Simin Asadabadi*, Javad Saien and Mona Kharazi
Department of Applied Chemistry, Faculty of Chemistry and Petroleum Sciences, Bu-Ali Sina University, Hamedan 6517838695, Iran, +98 8131408080. E-mail: s.asadabadi@basu.ac.ir; si.asadabadi@gmail.com; saien@basu.ac.ir; jsaien@yahoo.com; m.kharazi@sci.basu.ac.ir; kharazi.mona@yahoo.com; Fax: +98 8131408080

Received 19th March 2024 , Accepted 23rd May 2024

First published on 12th June 2024


Abstract

Conventional surfactants encounter limitations for application in oil reservoirs; however, combining surface-active ionic liquids (SAILs) with conventional surfactants presents an opportunity to enhance the interfacial properties of crude oil–water systems, giving also economic benefits. Accordingly, blends of a long-chain cationic imidazolium-based SAIL, namely, 1-dodecyl-3-methylimidazolium chloride, [C12mim][Cl], and the anionic conventional surfactant, sodium dodecyl sulfate were investigated here. Initial experiments with individual surfactants revealed efficient adsorption and consistent adsorption parameters. Subsequently, the use of mixtures showed synergistic effects for interfacial tension reduction of up to 86.0%, and critical micelle concentration reduction of 72.1% compared to the linear contribution of individual components. These improvements were observed at the optimal SAIL mole fraction of 0.3 and the mixture concentration of 0.003 mol dm−3, resulting in interfacial tension reduction from 29.1 to 1.6 mN m−1 as well as achieving a low critical micelle concentration of 2.7 × 10−3 mol dm−3 coinciding with 83.6% synergy. These findings underscore the favorable interactions between oppositely charged components in the mixtures, amplifying their activity beyond the linear contributions of the individual surfactants.
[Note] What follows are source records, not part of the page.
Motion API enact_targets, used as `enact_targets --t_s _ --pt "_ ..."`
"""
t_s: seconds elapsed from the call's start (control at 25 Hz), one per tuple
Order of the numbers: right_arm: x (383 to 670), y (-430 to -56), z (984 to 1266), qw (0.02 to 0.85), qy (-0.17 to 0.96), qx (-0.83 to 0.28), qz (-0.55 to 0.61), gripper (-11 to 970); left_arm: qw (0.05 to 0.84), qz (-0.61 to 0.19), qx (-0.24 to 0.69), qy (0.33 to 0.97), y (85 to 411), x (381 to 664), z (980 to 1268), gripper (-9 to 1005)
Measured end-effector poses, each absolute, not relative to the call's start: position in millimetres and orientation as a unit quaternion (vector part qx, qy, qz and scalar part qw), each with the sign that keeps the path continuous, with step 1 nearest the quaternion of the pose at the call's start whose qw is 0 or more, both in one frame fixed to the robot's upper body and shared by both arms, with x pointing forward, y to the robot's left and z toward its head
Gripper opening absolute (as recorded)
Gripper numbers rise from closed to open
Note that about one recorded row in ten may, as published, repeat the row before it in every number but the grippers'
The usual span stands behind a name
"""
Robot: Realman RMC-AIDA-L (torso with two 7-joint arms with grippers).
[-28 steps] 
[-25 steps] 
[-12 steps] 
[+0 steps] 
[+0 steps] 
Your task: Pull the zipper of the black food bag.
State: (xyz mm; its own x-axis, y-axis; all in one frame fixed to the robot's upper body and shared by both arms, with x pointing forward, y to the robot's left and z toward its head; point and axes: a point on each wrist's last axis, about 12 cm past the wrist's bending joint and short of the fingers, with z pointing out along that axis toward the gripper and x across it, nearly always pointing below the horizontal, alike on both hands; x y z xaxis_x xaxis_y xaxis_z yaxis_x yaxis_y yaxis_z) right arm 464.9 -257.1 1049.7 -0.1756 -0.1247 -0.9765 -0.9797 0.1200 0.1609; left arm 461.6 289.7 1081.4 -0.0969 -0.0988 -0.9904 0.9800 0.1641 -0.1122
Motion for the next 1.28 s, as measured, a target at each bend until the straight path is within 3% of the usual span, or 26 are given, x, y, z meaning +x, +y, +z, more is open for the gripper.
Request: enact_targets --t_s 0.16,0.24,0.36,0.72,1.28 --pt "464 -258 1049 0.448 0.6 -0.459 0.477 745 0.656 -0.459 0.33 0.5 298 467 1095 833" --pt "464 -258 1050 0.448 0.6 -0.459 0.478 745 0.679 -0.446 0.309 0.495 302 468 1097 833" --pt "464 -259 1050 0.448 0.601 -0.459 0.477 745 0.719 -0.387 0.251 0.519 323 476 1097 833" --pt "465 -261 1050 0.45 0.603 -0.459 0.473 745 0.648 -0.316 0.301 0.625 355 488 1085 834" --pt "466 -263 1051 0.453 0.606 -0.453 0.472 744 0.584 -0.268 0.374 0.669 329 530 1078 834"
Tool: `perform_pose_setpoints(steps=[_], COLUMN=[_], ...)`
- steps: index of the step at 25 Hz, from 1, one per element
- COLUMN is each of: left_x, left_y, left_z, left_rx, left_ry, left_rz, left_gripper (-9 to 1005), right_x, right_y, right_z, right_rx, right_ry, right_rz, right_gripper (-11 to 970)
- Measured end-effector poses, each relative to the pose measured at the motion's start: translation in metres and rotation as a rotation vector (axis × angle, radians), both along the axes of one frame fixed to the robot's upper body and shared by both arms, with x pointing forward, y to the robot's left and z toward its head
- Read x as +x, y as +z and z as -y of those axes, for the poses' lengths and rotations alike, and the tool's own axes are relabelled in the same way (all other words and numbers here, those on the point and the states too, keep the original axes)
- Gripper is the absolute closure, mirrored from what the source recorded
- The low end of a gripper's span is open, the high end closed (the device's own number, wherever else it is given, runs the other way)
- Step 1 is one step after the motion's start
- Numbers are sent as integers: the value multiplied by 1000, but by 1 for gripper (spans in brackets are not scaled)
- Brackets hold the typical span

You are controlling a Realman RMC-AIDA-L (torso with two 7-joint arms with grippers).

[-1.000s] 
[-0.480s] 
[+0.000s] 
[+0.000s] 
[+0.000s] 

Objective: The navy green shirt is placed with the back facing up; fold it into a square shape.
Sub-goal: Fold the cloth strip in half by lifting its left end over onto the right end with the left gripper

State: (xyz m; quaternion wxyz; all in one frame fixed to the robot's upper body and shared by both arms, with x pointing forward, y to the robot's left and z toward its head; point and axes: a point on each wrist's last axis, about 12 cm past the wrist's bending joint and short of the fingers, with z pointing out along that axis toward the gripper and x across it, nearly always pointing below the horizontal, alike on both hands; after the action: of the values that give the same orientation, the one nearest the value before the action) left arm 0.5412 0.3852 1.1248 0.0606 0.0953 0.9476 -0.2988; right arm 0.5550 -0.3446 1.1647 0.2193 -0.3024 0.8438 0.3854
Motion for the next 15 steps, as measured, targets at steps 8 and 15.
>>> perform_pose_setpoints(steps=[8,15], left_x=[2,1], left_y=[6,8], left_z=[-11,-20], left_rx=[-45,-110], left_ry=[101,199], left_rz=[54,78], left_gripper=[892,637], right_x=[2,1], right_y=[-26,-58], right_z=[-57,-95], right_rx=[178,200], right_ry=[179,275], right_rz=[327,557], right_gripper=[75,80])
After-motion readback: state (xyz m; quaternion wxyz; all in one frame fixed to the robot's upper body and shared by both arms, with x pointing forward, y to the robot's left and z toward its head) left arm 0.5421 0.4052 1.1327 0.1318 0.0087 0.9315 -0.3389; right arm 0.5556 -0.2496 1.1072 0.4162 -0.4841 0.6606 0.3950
Additionally, theoretical assessments using the Gibbs adsorption equation and the Rosen model provided insight into the adsorption behavior of both the individual surfactants and their mixtures, together with reasonable variations in the corresponding parameters.


1. Introduction

Oil plays an increasingly pivotal role in driving global economic growth. However, a significant portion of crude oil remains inaccessible despite advancements in primary and secondary recovery methods.1 Therefore, it is imperative to investigate efficient and practical approaches for chemical enhanced oil recovery (CEOR) utilizing surfactants.2,3 Conventional surfactants encounter limitations in application due to their sensitivity to the prevailing salinity and temperature conditions in oil reservoirs.4 In contrast, surface-active ionic liquids (SAILs) have emerged as promising candidates owing to their high activity and favorable attributes, including stability, low toxicity, recyclability, and low vapor pressure.5,6 Nonetheless, SAIL synthesis is still in its budding stages, and production costs remain relatively high.7,8

For effective CEOR, it is crucial to significantly reduce the crude oil–water interfacial tension (IFT) to very low levels. However, the use of SAILs alone may not suffice in achieving this objective. Blending SAILs with conventional surfactants can yield substantial synergy in IFT reduction, offering economically viable and readily available solutions. Studies have shown remarkable improvements in IFT reduction when employing surfactant mixtures in systems such as (toluene + n-decane)–water.9 Additionally, the synergistic effects of SAILs combined with conventional surfactants have been demonstrated to enhance the interfacial properties of crude oil–water systems, thereby increasing oil recovery efficiencies.10,11 Notably, among various types of SAILs, imidazolium-based compounds exhibit superior activity.12

Building upon our prior investigations into fundamental CEOR principles,13,14 this study focuses on mixtures comprising the long-chain cationic imidazolium-based SAIL, namely 1-dodecyl-3-methylimidazolium chloride, [C12mim][Cl], and the anionic conventional surfactant, sodium dodecyl sulfate (SDS). These mixtures offer a potential solution to the cost-intensive nature of SAILs, particularly if synergies can be effectively harnessed. The study aims to evaluate the extent of IFT reduction and critical micelle concentration (CMC) for crude oil–water system. In this regard, considerable IFT and CMC reductions as well as low IFT achievement at CMC are expected alongside high synergy under low total concentration and ambient temperature. In summary, the following objectives are addressed:

• Investigating the individual impacts of the SAIL and SDS components.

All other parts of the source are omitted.